PROBLEM STATEMENT - Reproduce exactly the lines below from the one containing "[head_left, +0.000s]" through the one containing "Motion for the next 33", including both, and nothing else.

[[ TASK DATA, beginning ]]

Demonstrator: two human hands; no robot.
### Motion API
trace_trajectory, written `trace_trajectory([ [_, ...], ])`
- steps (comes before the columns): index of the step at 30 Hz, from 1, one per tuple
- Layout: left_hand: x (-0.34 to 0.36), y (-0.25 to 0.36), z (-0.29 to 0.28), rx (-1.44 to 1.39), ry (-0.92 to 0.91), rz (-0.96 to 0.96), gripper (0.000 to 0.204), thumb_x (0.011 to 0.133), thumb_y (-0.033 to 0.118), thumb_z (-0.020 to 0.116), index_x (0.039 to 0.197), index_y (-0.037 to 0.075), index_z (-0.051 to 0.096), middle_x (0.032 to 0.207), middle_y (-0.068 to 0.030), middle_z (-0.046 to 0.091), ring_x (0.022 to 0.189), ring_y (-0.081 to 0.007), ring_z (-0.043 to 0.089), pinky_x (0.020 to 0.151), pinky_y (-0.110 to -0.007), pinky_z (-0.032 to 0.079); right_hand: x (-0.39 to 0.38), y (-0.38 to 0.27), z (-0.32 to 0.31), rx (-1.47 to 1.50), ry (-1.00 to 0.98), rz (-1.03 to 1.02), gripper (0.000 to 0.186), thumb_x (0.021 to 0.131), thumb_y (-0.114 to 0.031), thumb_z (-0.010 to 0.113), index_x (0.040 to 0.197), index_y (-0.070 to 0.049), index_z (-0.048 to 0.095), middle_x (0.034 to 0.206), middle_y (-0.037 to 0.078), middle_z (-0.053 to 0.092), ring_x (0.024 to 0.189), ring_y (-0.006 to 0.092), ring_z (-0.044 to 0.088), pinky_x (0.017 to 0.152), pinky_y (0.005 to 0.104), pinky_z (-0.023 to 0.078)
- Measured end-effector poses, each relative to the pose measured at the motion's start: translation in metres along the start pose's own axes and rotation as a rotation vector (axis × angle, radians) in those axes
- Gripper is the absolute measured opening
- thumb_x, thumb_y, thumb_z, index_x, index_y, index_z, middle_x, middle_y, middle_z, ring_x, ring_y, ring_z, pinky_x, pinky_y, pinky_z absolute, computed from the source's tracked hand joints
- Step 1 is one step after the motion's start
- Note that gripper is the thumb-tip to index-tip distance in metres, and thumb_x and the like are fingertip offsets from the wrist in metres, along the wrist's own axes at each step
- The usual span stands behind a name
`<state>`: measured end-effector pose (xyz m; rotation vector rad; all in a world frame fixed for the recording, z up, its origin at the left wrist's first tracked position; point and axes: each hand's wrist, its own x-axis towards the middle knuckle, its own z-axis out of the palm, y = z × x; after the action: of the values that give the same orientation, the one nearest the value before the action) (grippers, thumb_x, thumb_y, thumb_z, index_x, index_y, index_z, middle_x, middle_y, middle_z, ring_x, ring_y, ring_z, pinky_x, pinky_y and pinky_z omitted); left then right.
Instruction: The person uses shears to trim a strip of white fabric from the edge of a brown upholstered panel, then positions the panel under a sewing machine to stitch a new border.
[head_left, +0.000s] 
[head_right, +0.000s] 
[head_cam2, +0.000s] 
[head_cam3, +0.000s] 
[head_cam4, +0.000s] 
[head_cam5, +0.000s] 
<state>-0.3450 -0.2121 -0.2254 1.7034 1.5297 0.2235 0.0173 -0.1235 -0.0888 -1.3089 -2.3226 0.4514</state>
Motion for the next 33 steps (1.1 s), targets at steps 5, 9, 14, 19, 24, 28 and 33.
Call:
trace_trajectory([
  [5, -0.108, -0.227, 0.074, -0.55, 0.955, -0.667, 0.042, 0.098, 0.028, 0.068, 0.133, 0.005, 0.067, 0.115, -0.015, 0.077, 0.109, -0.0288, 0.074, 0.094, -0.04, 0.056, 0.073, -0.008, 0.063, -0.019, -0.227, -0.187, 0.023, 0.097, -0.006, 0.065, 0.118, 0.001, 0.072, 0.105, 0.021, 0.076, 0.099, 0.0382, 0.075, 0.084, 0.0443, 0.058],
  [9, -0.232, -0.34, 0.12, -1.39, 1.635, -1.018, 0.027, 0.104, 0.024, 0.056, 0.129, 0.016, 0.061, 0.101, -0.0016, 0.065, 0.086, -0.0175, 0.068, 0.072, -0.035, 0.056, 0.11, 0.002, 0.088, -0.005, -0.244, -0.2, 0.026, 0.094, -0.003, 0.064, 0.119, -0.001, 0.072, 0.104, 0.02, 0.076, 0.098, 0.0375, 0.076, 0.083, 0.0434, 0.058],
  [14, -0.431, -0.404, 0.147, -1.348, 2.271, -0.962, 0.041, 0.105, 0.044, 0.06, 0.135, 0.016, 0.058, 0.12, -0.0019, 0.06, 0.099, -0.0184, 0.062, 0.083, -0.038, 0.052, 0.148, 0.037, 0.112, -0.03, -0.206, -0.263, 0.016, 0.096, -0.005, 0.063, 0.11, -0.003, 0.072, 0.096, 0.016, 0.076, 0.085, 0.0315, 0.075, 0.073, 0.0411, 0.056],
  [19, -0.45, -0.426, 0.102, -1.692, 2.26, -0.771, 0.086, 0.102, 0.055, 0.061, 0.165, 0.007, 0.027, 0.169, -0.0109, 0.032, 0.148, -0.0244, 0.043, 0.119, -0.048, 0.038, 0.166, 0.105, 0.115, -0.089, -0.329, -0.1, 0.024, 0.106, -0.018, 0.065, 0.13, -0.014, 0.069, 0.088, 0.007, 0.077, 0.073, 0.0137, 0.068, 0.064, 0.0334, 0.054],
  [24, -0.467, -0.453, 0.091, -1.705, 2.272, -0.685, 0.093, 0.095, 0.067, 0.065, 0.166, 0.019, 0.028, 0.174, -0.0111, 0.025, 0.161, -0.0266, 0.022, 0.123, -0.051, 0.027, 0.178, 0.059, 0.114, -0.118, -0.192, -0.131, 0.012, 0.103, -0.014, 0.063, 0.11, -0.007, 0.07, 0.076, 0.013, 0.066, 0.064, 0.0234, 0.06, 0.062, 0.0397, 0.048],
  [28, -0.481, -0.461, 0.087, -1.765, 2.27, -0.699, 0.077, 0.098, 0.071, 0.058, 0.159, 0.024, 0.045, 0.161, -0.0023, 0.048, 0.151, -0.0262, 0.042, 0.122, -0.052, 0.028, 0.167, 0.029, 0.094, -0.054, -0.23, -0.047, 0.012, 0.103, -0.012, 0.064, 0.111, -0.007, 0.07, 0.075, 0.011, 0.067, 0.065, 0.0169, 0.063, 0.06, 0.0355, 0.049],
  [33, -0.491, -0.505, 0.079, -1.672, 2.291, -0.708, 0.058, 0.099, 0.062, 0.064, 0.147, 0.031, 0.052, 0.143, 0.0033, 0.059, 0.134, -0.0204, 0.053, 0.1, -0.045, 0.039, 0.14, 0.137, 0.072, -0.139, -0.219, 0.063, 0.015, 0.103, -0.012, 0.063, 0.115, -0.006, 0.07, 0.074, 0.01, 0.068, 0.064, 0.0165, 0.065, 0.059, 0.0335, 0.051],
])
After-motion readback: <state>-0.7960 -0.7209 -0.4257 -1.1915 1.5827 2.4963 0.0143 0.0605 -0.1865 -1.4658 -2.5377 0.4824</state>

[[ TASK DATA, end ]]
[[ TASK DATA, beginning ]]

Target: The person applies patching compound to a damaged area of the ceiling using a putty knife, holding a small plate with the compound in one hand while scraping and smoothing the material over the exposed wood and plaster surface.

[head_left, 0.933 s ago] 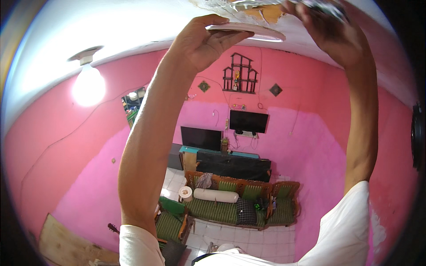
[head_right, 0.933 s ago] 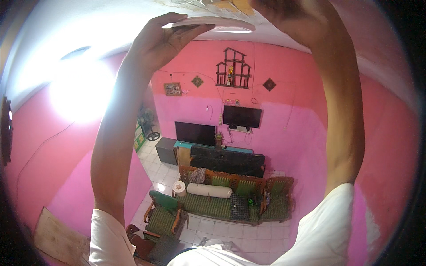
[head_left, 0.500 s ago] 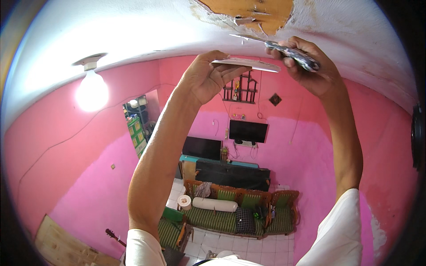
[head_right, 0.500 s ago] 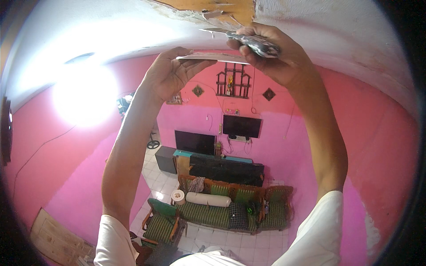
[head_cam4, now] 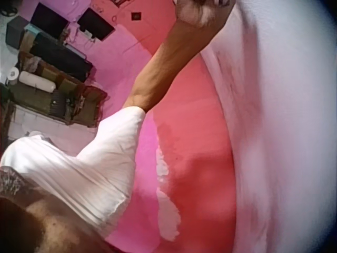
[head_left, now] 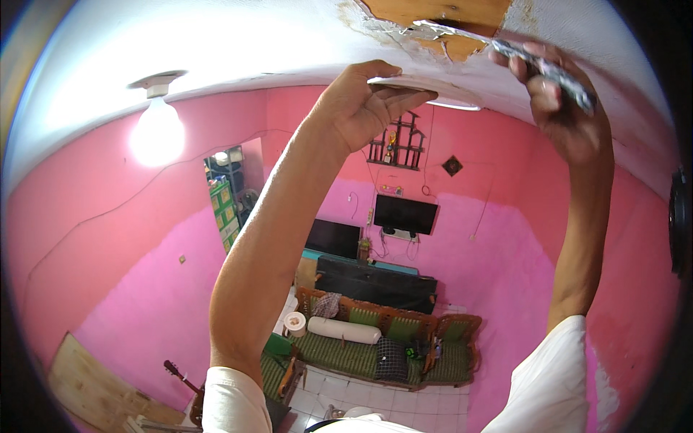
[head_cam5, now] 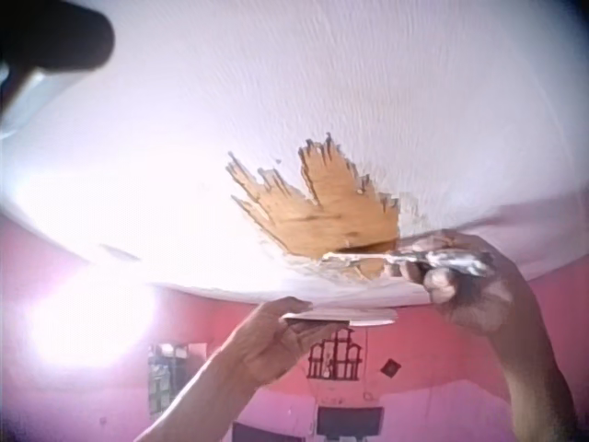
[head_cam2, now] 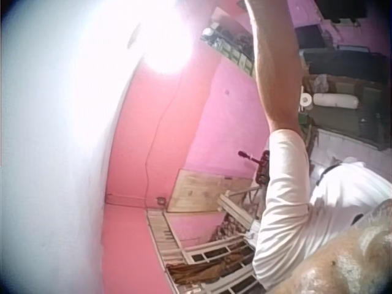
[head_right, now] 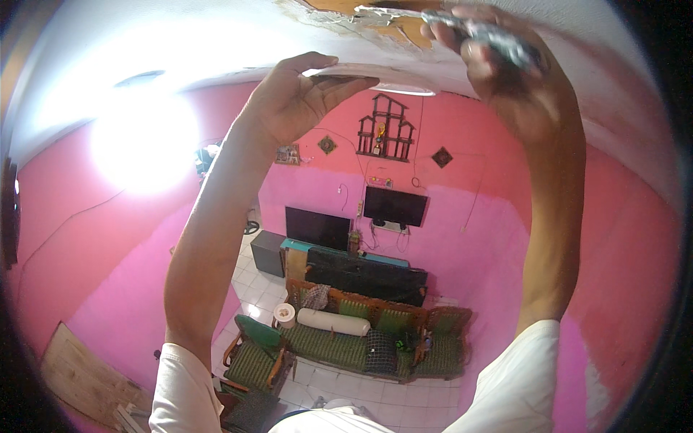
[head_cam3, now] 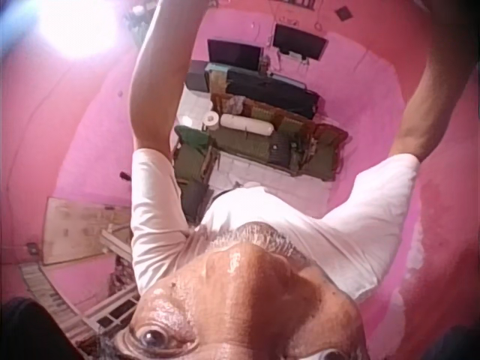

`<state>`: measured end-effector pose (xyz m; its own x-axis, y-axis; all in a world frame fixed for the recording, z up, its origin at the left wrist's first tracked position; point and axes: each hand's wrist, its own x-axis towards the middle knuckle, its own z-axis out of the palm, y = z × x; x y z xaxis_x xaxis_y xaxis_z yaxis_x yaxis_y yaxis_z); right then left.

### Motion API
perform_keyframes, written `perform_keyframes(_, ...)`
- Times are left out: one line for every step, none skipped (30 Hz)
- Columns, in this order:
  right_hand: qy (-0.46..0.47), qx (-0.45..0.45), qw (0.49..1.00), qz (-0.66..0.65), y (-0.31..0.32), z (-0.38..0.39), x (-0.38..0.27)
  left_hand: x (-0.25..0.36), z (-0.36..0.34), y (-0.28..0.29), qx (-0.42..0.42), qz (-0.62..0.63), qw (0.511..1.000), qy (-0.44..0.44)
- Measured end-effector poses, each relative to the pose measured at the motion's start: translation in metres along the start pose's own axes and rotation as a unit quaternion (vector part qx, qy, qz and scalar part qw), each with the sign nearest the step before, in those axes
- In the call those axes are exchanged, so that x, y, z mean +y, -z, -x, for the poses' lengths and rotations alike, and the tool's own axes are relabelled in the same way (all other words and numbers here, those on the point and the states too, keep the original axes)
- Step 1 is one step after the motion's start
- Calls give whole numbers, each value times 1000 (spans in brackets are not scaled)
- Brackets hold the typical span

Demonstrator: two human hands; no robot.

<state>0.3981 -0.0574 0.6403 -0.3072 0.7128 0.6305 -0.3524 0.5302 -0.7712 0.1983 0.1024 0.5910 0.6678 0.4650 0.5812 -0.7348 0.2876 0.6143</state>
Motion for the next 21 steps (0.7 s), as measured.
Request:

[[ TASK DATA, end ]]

SOLUTION FOR THIS TASK -
[head_left, +0.000s] 
[head_right, +0.000s] 
[head_cam2, +0.000s] 
[head_cam3, +0.000s] 
[head_cam4, +0.000s] 
[head_cam5, +0.000s] 
<state>-0.3450 -0.2121 -0.2254 1.7034 1.5297 0.2235 0.0173 -0.1235 -0.0888 -1.3089 -2.3226 0.4514</state>
Motion for the next 33 steps (1.1 s), targets at steps 5, 9, 14, 19, 24, 28 and 33.

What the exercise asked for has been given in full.